By Robert W. Dalton

As members of the Wofford men’s soccer team, Sammy Friedrich ’21 and Grant Wollam ’21 were involved in some big matches.

None, however, were as important as the matches they made off the pitch. Through the Project Life Movement, Friedrich and Wollam both donated life-saving stem cells to leukemia patients.

Ann Henegar, executive director of Project Life Movement, says it’s a long shot for one person to be a match and go on to donate. For two classmates, teammates and roommates to make it, she says, the odds are staggering.

The numbers back her up. Since 2018, Project Life Movement, a three-person operation based in Charlotte, North Carolina, has swabbed nearly 13,000 potential donors. They’ve had 198 matches, with 17 – including Friedrich and Wollam – being able to donate.

Friedrich and Wollam were swabbed on the same day in October 2019, when Henegar and Katie Fowler, the campus coordinator for Project Life, were on campus to promote the organization’s mission.

“Grant and I said we wanted to sign up and asked if we could swab right on the spot,” says Friedrich, who flew out Wednesday (Sept. 14) to begin graduate school in Newcastle, England. “They only had a couple of kits because it was an informational session. It was super easy and a really happy surprise.”

Wollam, who is in his second year of graduate school at Clemson University, didn’t have to wait long to learn he was a match. He was notified in January 2020 and flew to Boca Raton, Florida, in March 2020 to donate.

The process takes about a week to complete. Donors receive injections for the first four days to stimulate stem cell production. The cells are extracted on the fifth day, a procedure that takes several hours.
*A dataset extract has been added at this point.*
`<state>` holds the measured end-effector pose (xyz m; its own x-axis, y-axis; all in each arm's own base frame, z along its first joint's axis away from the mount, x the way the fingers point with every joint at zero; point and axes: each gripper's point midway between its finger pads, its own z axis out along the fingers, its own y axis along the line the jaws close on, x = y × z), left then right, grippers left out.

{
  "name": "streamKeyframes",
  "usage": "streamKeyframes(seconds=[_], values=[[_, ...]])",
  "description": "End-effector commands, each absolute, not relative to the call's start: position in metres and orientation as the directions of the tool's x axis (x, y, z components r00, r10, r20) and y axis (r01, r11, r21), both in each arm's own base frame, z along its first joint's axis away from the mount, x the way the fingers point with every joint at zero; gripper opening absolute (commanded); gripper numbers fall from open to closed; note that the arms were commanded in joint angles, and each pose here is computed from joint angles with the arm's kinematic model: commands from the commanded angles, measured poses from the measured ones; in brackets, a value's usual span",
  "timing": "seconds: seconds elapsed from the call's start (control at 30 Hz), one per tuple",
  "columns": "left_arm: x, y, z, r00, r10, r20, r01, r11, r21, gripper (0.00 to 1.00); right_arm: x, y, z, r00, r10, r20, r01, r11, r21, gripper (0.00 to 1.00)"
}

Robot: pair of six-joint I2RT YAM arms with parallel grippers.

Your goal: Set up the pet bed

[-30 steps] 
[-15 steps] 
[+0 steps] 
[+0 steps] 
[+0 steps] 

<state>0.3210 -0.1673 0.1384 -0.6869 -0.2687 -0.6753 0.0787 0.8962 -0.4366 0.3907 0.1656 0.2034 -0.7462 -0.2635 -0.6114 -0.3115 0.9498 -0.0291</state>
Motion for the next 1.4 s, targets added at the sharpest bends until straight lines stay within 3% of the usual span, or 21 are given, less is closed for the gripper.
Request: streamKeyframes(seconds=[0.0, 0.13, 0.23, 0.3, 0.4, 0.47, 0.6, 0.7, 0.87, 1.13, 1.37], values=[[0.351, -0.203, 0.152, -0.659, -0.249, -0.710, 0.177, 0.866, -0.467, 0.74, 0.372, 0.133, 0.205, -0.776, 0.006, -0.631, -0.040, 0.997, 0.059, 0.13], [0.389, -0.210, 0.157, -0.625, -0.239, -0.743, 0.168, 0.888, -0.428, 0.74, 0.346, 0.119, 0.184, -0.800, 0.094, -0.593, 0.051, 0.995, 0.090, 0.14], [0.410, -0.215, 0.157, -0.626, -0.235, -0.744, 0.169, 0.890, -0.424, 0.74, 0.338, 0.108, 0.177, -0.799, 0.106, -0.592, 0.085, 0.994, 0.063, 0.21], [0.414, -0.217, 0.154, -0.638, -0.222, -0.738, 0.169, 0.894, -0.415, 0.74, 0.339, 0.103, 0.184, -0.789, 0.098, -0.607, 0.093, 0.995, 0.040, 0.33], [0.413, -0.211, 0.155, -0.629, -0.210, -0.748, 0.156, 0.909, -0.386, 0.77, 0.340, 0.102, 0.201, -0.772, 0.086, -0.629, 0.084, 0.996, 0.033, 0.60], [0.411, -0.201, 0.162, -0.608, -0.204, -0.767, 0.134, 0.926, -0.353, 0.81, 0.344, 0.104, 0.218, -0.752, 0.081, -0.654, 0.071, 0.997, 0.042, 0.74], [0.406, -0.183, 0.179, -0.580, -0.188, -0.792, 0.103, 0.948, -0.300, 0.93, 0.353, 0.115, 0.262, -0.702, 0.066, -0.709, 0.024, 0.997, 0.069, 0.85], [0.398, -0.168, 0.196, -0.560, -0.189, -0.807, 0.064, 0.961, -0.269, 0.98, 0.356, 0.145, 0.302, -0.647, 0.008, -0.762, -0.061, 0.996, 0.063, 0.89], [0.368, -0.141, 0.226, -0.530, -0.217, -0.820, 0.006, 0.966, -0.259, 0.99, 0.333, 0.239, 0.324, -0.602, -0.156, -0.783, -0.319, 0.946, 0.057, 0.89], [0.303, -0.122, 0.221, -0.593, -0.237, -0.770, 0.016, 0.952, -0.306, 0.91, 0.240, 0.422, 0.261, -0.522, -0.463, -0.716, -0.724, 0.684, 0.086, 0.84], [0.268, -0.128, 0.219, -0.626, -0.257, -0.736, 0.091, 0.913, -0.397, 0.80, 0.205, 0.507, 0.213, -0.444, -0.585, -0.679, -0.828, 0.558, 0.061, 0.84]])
Wollam’s cells went to a 51-year-old leukemia patient. He donated a second time later in 2020 when the patient needed a booster.

“It’s an amazing feeling helping someone get through something like that,” Wollam says. “Not everyone gets to do that. Project Life Movement put me in a position to be able to save someone’s life, and it feels good to be able to do that.”

Friedrich was helping a friend move when he got the call in June. He says he texted Wollam to let him know while he was on the call.

Friedrich completed his donation on Aug. 31, also in Boca Raton. His cells went to a 50-year-old leukemia patient.

“This is easily the proudest thing I’ve ever done,” Friedrich says. “I’m extremely grateful to be able to help someone that I’m never going to meet who is going through something so heart-wrenching for them and their family. It really means the world to me.”

Henegar and Fowler will staff a Project Life Movement booth at the Mungo Exchange Block Party on Thursday, Sept. 22. Friedrich and Wollam say they hope they’ll be busy.

“It’s really easy, and it will make a big difference in your life knowing you’re able to save someone else,” Wollam says.